Potential of the homeopathic remedy, Arnica Montana 30C, to reduce DNA damage in Escherichia coli exposed to ultraviolet irradiation through up-regulation of nucleotide excision repair genes

• Published in: Zhong xi yi jie he xue bao Vol. 10; no. 3; p. 337
• Main Authors: Das, Sreemanti, Saha, Santu Kumar, De, Arnab, Das, Durba, Khuda-Bukhsh, Anisur Rahman
• Format: Journal Article
• Language: English
• Published: China 01.03.2012
• Subjects: Arnica; Catalase - metabolism; Comet Assay; DNA Damage - drug effects; DNA Repair - genetics; Escherichia coli - drug effects; Escherichia coli - radiation effects; Glutathione - metabolism; Homeopathy; Oxidative Stress; Reactive Oxygen Species - metabolism; Superoxide Dismutase - metabolism; Ultraviolet Rays
• ISSN: 1672-1977
• DOI: 10.3736/jcim20120314

To examine to what degree an ultra-highly diluted homeopathic remedy, Arnica Montana 30C (AM-30C), used in the treatment of shock and injury, can modulate the expression of nucleotide excision repair genes in Escherichia coli exposed to ultraviolet (UV) irradiation. E. coli were cultured to their log phase in a standard Luria-Bertani medium and then exposed to sublethal doses of UV irradiation at 25 and 50 J/m(2) for 22.5 and 45 s, respectively.
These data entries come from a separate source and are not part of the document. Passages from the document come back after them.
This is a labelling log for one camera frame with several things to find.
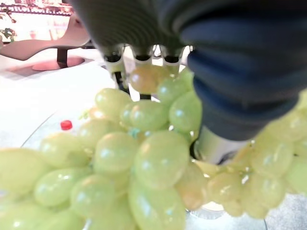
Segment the chair base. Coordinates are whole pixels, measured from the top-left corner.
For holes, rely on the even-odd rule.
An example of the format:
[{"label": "chair base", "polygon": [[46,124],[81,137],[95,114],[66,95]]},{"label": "chair base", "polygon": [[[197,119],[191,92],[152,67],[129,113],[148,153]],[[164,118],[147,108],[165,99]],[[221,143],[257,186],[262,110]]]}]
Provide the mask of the chair base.
[{"label": "chair base", "polygon": [[57,62],[56,60],[41,62],[32,67],[36,71],[47,71],[47,70],[58,70],[68,67],[73,67],[85,62],[84,58],[81,57],[69,57],[67,58],[67,63]]}]

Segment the grape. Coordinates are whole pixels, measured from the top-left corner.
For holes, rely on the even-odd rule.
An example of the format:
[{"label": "grape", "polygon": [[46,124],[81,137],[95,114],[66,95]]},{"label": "grape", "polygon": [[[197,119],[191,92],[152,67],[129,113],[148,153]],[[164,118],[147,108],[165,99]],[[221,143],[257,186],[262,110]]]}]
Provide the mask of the grape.
[{"label": "grape", "polygon": [[299,95],[299,101],[295,106],[297,110],[305,110],[307,108],[307,90],[303,90]]},{"label": "grape", "polygon": [[2,230],[36,230],[53,212],[37,205],[33,200],[25,200],[0,215]]},{"label": "grape", "polygon": [[204,161],[194,160],[194,163],[201,169],[202,173],[214,177],[221,170],[221,167],[215,164],[209,164]]},{"label": "grape", "polygon": [[140,100],[135,102],[130,120],[141,131],[158,130],[168,121],[168,108],[158,102]]},{"label": "grape", "polygon": [[103,217],[91,220],[88,230],[135,230],[127,197],[120,199]]},{"label": "grape", "polygon": [[32,191],[37,180],[51,170],[31,149],[0,150],[0,190],[18,195]]},{"label": "grape", "polygon": [[175,184],[186,209],[196,210],[208,202],[207,182],[208,178],[204,177],[199,167],[190,162],[181,179]]},{"label": "grape", "polygon": [[64,210],[45,220],[37,230],[82,230],[84,224],[72,211]]},{"label": "grape", "polygon": [[89,168],[59,169],[43,176],[36,184],[36,201],[47,207],[55,207],[69,200],[73,186],[91,174]]},{"label": "grape", "polygon": [[271,122],[267,127],[272,136],[281,141],[293,142],[307,136],[307,119],[297,110]]},{"label": "grape", "polygon": [[193,86],[194,73],[188,67],[185,67],[179,73],[178,78],[182,79],[190,90],[194,90],[194,86]]},{"label": "grape", "polygon": [[105,134],[116,131],[124,131],[124,129],[120,125],[107,119],[93,119],[80,127],[78,137],[88,150],[94,152],[98,141]]},{"label": "grape", "polygon": [[169,121],[182,132],[198,130],[201,125],[201,102],[194,92],[187,92],[172,104]]},{"label": "grape", "polygon": [[157,95],[161,103],[171,105],[189,88],[182,79],[166,79],[158,87]]},{"label": "grape", "polygon": [[264,219],[268,209],[260,204],[258,199],[252,195],[249,181],[244,185],[241,197],[241,205],[244,211],[253,218]]},{"label": "grape", "polygon": [[128,191],[128,185],[130,180],[130,170],[119,173],[99,173],[108,179],[115,187],[117,196],[125,195]]},{"label": "grape", "polygon": [[307,159],[294,157],[285,179],[292,189],[307,196]]},{"label": "grape", "polygon": [[101,111],[97,107],[92,107],[87,111],[87,115],[90,119],[108,119],[114,122],[117,122],[115,118],[108,115],[107,111]]},{"label": "grape", "polygon": [[113,132],[99,140],[94,160],[98,172],[122,172],[128,170],[138,151],[138,141],[123,132]]},{"label": "grape", "polygon": [[115,199],[114,185],[101,175],[91,175],[72,189],[71,209],[79,216],[94,218],[108,212]]},{"label": "grape", "polygon": [[282,179],[270,179],[253,174],[250,179],[253,196],[266,208],[279,206],[285,196],[285,183]]},{"label": "grape", "polygon": [[96,95],[95,102],[99,110],[105,111],[107,116],[119,121],[121,109],[132,100],[129,94],[121,90],[105,88]]},{"label": "grape", "polygon": [[164,67],[154,65],[138,66],[130,74],[131,86],[142,94],[157,92],[158,85],[170,78],[171,73]]},{"label": "grape", "polygon": [[192,136],[190,134],[190,132],[181,132],[179,130],[173,129],[174,132],[180,134],[182,137],[184,137],[184,139],[191,144],[192,143]]},{"label": "grape", "polygon": [[131,127],[131,119],[130,119],[130,114],[132,111],[132,108],[134,107],[135,103],[129,103],[127,104],[122,110],[120,111],[120,121],[125,127]]},{"label": "grape", "polygon": [[252,147],[247,145],[235,155],[229,167],[239,171],[248,171],[250,168],[250,156],[252,153]]},{"label": "grape", "polygon": [[137,134],[137,140],[140,144],[143,143],[150,135],[152,135],[153,131],[145,131],[145,132],[138,132]]},{"label": "grape", "polygon": [[56,133],[40,144],[41,156],[57,168],[81,167],[89,162],[80,140],[69,133]]},{"label": "grape", "polygon": [[238,173],[220,173],[209,180],[207,192],[209,199],[218,204],[239,199],[242,179]]},{"label": "grape", "polygon": [[135,157],[135,173],[142,184],[156,189],[173,186],[189,162],[189,147],[172,131],[158,131],[140,146]]},{"label": "grape", "polygon": [[142,230],[184,230],[186,213],[174,188],[151,190],[132,179],[129,204]]},{"label": "grape", "polygon": [[295,154],[307,159],[307,137],[295,143]]},{"label": "grape", "polygon": [[293,159],[294,147],[288,142],[281,142],[267,132],[256,138],[251,165],[260,175],[279,178],[288,170]]},{"label": "grape", "polygon": [[233,217],[240,217],[243,215],[244,210],[239,200],[231,200],[223,203],[224,210]]}]

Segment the pink chair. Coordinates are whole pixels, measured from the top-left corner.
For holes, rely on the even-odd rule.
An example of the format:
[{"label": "pink chair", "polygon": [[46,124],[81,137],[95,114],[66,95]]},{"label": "pink chair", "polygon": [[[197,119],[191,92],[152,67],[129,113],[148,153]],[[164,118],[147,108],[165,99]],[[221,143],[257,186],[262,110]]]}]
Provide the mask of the pink chair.
[{"label": "pink chair", "polygon": [[58,40],[23,40],[12,42],[0,49],[0,55],[25,61],[40,51],[56,48],[58,50],[57,60],[42,62],[33,66],[33,69],[38,71],[56,70],[83,63],[84,59],[81,57],[67,58],[67,51],[69,49],[80,48],[89,41],[90,36],[86,29],[76,14],[72,14],[64,36]]}]

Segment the grape bunch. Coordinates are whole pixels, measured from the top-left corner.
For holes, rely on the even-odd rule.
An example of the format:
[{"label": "grape bunch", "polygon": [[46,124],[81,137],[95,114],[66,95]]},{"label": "grape bunch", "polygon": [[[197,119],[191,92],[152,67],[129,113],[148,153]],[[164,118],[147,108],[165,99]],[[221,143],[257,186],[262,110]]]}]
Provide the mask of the grape bunch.
[{"label": "grape bunch", "polygon": [[286,193],[307,194],[306,93],[218,166],[189,156],[202,112],[192,81],[188,68],[139,66],[131,86],[159,102],[103,89],[75,135],[0,150],[1,229],[184,230],[186,210],[212,201],[262,219]]}]

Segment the red bottle cap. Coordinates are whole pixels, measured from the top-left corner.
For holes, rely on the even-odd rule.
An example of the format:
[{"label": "red bottle cap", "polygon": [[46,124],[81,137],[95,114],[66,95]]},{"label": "red bottle cap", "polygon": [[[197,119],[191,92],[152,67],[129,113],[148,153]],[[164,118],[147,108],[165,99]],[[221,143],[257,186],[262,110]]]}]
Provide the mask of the red bottle cap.
[{"label": "red bottle cap", "polygon": [[61,122],[61,129],[62,130],[70,130],[72,128],[72,123],[70,120],[62,121]]}]

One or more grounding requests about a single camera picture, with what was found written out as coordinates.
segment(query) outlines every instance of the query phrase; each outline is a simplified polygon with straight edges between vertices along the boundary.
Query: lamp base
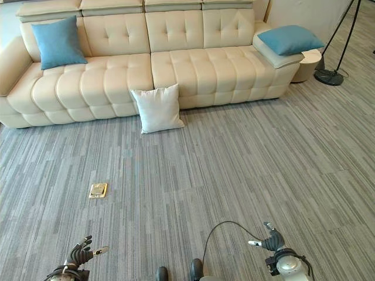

The UV-exposed bacteria were then supplemented with either AM-30C (drug) or placebo (P-30C). The drug-treated and placebo-treated bacteria were subjected to assay for DNA damage and oxidative stress 90 min after UV exposure. Several protocols like comet assay, gel electrophoresis for DNA ladder and intracellular reactive oxygen species (ROS) generation, and biomarker measurement like superoxide dismutase (SOD), catalase (CAT) and reduced glutathione (GSH) were conducted. The mRNA expressions of the excision repair genes like ultraviolet repair uvrA, B and C genes (or also known as excision repair genes) were estimated by reverse transcription-polymerase chain reaction method. The UV-exposed bacteria showed DNA damage and oxidative stress, as revealed by an increase in ROS generation, and a decrease in SOD, CAT and GSH activities. As compared to placebo, the AM-30C-treated bacteria showed less DNA damage and oxidative stress as manifested by a decrease in ROS generation, and an increase in SOD, CAT and GSH activities. AM-30C also up-regulated the expression of repair genes as compared to the control. AM-30C helped repair the DNA damage through up-regulation of repair genes and also ameliorated the oxidative stress through the reduction of ROS generation and suitable modulation of anti-oxidative stress enzymes.